Instructions to follow | For each line below that contains the word "finger", return that line.

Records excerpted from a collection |
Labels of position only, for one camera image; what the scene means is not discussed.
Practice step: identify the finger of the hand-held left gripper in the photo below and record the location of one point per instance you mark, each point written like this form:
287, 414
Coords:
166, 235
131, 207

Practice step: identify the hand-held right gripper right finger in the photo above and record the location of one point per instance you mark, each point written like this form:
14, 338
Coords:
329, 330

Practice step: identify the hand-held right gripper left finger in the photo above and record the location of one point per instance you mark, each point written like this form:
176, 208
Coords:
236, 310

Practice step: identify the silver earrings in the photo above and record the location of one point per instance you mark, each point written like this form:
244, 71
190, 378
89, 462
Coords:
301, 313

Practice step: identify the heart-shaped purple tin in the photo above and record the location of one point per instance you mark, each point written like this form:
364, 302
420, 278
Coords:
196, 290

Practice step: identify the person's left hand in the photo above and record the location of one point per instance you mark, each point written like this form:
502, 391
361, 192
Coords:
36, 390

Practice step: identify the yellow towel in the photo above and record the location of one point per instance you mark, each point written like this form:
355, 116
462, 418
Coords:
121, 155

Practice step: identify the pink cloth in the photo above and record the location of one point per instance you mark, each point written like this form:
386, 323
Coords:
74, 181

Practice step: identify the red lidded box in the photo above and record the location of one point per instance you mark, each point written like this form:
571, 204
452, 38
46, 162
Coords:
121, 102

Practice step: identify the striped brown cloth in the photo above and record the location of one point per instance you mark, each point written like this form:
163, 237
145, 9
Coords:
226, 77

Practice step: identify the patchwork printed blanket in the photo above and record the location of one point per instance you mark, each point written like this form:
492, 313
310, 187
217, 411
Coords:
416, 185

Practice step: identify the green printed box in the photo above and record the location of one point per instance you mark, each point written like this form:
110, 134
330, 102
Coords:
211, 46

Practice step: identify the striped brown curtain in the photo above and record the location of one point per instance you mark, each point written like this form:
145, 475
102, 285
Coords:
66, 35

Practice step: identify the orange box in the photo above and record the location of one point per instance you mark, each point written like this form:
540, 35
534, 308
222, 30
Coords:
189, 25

Task output |
Practice step: identify the finger of the hand-held left gripper in the photo below and record the location of one point per instance you mark, each point written like this form:
Practice step: identify the hand-held right gripper right finger in the photo above and record the location of one point per instance you mark, each point written like this form:
Practice step: identify the hand-held right gripper left finger in the photo above and record the location of one point per instance you mark, each point written like this form:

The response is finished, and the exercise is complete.